Advantage Disadvantage is now available on Smashwords!!!

Same low price =  99 cents


----------



## Debra Purdy Kong (Apr 1, 2009)

rndballref said:


> Advantage Disadvantage was published in August, 2008. It is the fictional story of the greed, corruption and betrayal of the adults who surround a high school basketball prodigy. Many of the novel's characters are driven by their own selfish goals and desires; you will find the dark underside of high school sports, as well as the contrast between what is right and wholesome, and what turns ugly.
> 
> A neighborhood gambler tries to fix the betting on a high school game and in the process the he infects many with his lack of morality. This risky game is sometimes deadly - you'll identify with the good guys, and hope that those evil will find their way. You will also get an insider's view written from a referee's point of view, told in a who-dun-it style.
> 
> ...


Wow, another intriguing book for my "to buy" list. This isn't something I admit often, but I was a cheerleader for our highschool basketball team way back in the 70's. Luckily, I never saw any ugliness!


----------



## rndballref (Mar 29, 2009)

Debra, I am looking forward to your feedback!


----------



## rndballref (Mar 29, 2009)

On basketball parents:  What job is considered the top assignment for coaches?  Orphans or prisoners.  Why?  No parental involvement.

On Referees:  What is the difference between a ref and a battery?  The battery has a positive side!

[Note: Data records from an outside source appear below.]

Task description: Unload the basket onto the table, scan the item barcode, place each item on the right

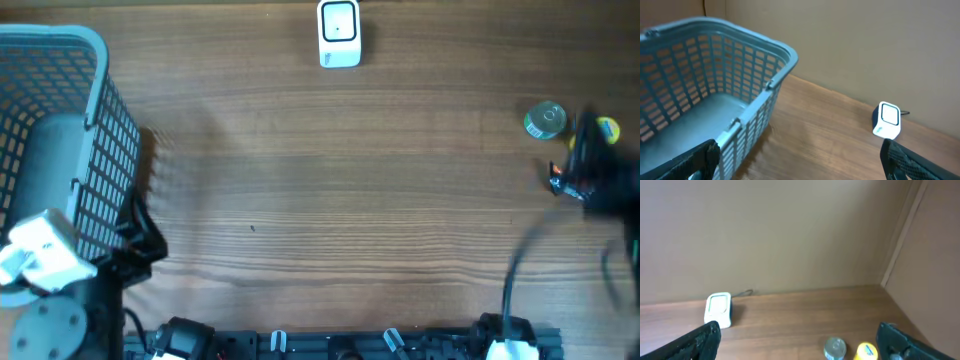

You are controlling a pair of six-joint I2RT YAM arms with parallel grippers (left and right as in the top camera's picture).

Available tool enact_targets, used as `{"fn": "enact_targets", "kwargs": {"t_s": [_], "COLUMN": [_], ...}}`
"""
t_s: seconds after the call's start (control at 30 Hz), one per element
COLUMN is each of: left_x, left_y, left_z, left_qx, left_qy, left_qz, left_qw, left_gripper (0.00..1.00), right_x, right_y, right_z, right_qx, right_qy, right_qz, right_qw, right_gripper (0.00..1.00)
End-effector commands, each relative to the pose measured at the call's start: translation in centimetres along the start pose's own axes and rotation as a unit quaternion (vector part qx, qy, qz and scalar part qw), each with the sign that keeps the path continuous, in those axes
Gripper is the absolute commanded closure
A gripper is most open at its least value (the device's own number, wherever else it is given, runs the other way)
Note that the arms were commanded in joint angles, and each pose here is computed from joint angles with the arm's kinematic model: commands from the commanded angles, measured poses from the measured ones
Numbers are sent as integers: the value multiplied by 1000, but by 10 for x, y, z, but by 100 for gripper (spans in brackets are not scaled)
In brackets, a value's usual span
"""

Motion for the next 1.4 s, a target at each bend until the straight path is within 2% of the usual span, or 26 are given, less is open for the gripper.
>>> {"fn": "enact_targets", "kwargs": {"t_s": [0.0, 0.13, 0.27, 0.37, 0.47, 0.57, 0.63, 0.77, 0.93, 1.07, 1.17, 1.27, 1.37], "left_x": [-12, -18, -16, -13, -8, -8, -5, 11, 44, 69, 84, 96, 98], "left_y": [9, 26, 35, 37, 31, 31, 33, 42, 64, 83, 97, 109, 111], "left_z": [-21, -51, -69, -70, -70, -70, -69, -66, -65, -68, -72, -78, -79], "left_qx": [16, 44, 70, 67, 90, 87, 84, 63, 17, -19, -43, -64, -67], "left_qy": [-39, -78, -91, -86, -71, -70, -64, -32, 38, 93, 129, 159, 165], "left_qz": [8, -21, -36, -35, -35, -33, -30, -9, 37, 72, 96, 115, 119], "left_qw": [999, 996, 993, 993, 993, 993, 994, 997, 998, 993, 986, 978, 977], "left_gripper": [0, 0, 0, 0, 0, 0, 0, 0, 0, 0, 0, 0, 0], "right_x": [24, 64, 97, 125, 151, 133, 123, 114, 130, 156, 149, 125, 112], "right_y": [19, 32, 39, 40, 52, 89, 88, 82, 79, 78, 70, 62, 59], "right_z": [-63, -128, -169, -200, -222, -239, -237, -222, -196, -185, -183, -176, -164], "right_qx": [-28, -30, -25, 17, 45, -20, -5, -10, -43, -33, -17, -3, 4], "right_qy": [-44, -66, -81, -100, -44, -91, -110, -118, -68, -7, -26, -79, -106], "right_qz": [-18, -12, 37, 87, 63, 21, 18, 64, 219, 245, 277, 144, 74], "right_qw": [998, 997, 996, 991, 996, 995, 994, 991, 972, 969, 960, 986, 992], "right_gripper": [0, 0, 0, 0, 0, 0, 0, 0, 0, 0, 0, 0, 0]}}
Point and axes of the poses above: each gripper's point midway between its finger pads, its own z axis out along the fingers, its own y axis along the line the jaws close on, x = y × z, the point moved 2 cm from there along -z, back along the fingers, and after that the axes turned 12 degrees about -z, right-handed, at the moved point
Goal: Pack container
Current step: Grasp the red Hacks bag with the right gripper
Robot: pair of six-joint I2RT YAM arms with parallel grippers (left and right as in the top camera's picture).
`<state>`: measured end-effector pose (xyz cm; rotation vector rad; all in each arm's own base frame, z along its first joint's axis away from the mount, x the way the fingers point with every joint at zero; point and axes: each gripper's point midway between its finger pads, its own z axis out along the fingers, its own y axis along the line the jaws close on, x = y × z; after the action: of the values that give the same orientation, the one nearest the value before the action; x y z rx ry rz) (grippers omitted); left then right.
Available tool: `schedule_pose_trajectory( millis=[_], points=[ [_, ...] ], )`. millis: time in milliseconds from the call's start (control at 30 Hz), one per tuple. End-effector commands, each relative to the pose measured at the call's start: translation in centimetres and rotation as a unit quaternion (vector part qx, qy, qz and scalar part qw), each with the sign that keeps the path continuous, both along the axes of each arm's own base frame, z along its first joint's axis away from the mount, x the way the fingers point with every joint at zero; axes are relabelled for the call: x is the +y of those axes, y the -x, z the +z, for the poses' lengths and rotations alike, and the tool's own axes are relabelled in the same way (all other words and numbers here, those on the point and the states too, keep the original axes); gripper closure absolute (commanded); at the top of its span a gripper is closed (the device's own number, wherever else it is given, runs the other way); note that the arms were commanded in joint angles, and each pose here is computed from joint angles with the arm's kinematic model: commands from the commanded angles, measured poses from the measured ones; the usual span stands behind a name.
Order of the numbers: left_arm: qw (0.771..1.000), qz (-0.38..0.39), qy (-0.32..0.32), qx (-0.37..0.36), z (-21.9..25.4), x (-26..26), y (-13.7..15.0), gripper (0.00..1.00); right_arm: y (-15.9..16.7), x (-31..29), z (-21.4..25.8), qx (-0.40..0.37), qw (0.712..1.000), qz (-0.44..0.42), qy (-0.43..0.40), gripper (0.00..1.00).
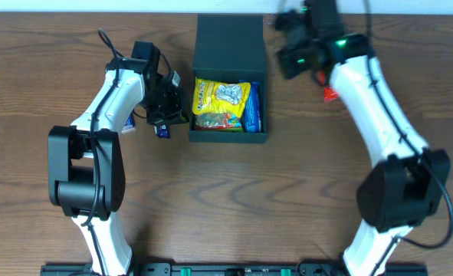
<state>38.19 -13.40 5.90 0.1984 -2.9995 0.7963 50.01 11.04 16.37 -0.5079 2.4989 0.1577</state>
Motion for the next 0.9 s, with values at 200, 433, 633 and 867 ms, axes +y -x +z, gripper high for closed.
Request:
schedule_pose_trajectory(
  millis=[200, 433, 633, 867],
  points=[
    [1.000, -0.004, -0.006, 0.006, -0.7, 0.1, 0.2, 0.94, -1.9, -13.7, -8.6, 0.061, 0.963, -0.245, 0.093, 0.71],
    [1.000, -0.004, -0.006, 0.005, -0.7, 0.1, 0.1, 0.94, -4.3, -15.4, -13.1, 0.048, 0.960, -0.262, 0.091, 0.23],
    [1.000, -0.004, -0.006, 0.004, -0.7, 0.1, 0.1, 0.94, -3.7, -15.4, -16.9, 0.081, 0.957, -0.259, 0.099, 0.70],
    [1.000, -0.004, -0.006, 0.004, -0.6, 0.1, 0.1, 0.94, -4.3, -15.3, -13.4, 0.051, 0.959, -0.266, 0.088, 0.98]
  ],
)
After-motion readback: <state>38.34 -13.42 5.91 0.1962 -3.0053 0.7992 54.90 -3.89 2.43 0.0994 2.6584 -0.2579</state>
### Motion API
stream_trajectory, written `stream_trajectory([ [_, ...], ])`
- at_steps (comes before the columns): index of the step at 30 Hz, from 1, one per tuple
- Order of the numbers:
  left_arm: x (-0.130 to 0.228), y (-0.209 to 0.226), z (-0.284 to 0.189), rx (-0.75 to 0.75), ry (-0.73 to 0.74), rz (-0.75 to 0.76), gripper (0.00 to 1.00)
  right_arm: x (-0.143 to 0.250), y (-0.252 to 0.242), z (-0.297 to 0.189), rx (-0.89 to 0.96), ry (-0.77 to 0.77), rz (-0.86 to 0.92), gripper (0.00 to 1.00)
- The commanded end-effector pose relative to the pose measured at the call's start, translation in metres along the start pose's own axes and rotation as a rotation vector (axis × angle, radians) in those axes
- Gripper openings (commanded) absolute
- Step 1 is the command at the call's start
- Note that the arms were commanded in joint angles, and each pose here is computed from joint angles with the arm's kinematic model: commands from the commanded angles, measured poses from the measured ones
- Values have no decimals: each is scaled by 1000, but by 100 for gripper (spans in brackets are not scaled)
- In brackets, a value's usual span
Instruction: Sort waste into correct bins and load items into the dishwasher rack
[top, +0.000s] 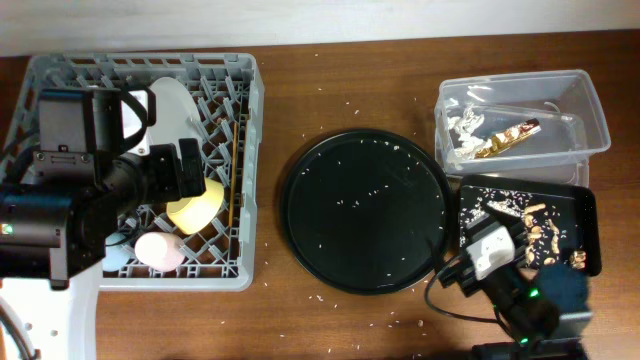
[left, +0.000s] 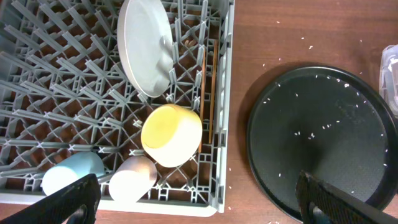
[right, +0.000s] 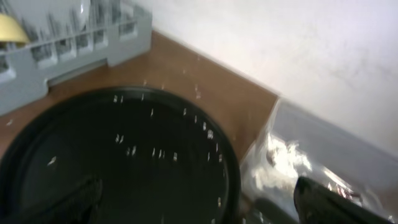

On thugs in the NBA:  Why did Ron Artest leave the court during the game?  He wanted to beat the crowd!


----------



## rndballref (Mar 29, 2009)

Did anyone see "Between the Lines" last weekend? It was about how travelling/AAU basketball is taking over high school sports - an issue raised in _Advantage Disdavantage_.


----------



## rndballref (Mar 29, 2009)

I just found out that a high school basketball coach is assigning Advantage Disadvantage to his team for summer reading... very exciting.  I'm sending him my "leader's guide" to probe for comprehension, and to foster discussion about the issues raised.  can't wait for their feedback!


----------



## rndballref (Mar 29, 2009)

Just finalized my schedule to sell my novel (and conduct a signing) at a regional midwest high school basketball tourny in July - I'll be officiating some games as well.  I'm excited.


----------



## drenee (Nov 11, 2008)

Congratulations.  How exciting for you.  Be sure to let the Boards know where and when.  We have some midwesterners on here.  
deb


----------



## rndballref (Mar 29, 2009)

I will be officiating games at the Maine West High School Basketball Tournament AND signing copies of my novel, Advantage Disadvantage on July 17, 18, and 19.  I'll post exact times later!

Yale


----------



## rndballref (Mar 29, 2009)

For the month of July, Advantage Disadvantage can be downloaded at SmashWords for FREE!  

This author is more interested in readers than $$$ !!


----------



## rndballref (Mar 29, 2009)

If you will be near O'Hare airport on 7/17, 18 or 19 come by and say hello at my book signings.  It's a weekend basketball tournament at Maine West High School.  Beside signing books, I am officiating 3 games per day.  Come holler at me!

Yale


----------



## Ann in Arlington (Oct 27, 2008)

rndballref said:


> If you will be near O'Hare airport on 7/17, 18 or 19 come by and say hello at my book signings. It's a weekend basketball tournament at Maine West High School. Beside signing books, I am officiating 3 games per day. Come holler at me!
> 
> Yale


But don't holler at him while he's officiating or he'll kick you out.


----------



## Carol Hanrahan (Mar 31, 2009)

Rndballref,
My nephew went to that High School!  I'll be there about a month too late, visiting family!  Hope your book signing goes well, and the refereeing!


----------



## rndballref (Mar 29, 2009)

Had a great tournament last weekend...sold and signed some books.  No technical fouls, no parents thrown out the gym!

Yale


----------



## rndballref (Mar 29, 2009)

Getting close to booking a date to be interviewed on a major Chicago radio show!!  Details to follow.


----------



## rndballref (Mar 29, 2009)

The owner of the take out fish place, Calumet Fisheries, in Chicago (site of two important scenes in Advantage Disadvantage) contacted me to tell me that 2 couples from out of town came in and asked the owner to sign my book.  The owner of the store thanked me, and offered to buy a fish dinner.  Very wierd!!


----------



## Kevis Hendrickson (Feb 28, 2009)

Yale, that is too awesome! I think I'll write my neighborhood Mickey D's into my next book. Just kidding. Then again...


----------



## AppleHeart (Apr 10, 2009)

I sent my sister your book and she e-mailed me asking about any follow-up books. I told her as soon as there's one, she'll be getting a copy. So, not intending to apply any pressure on you, but, how's the second book coming along? 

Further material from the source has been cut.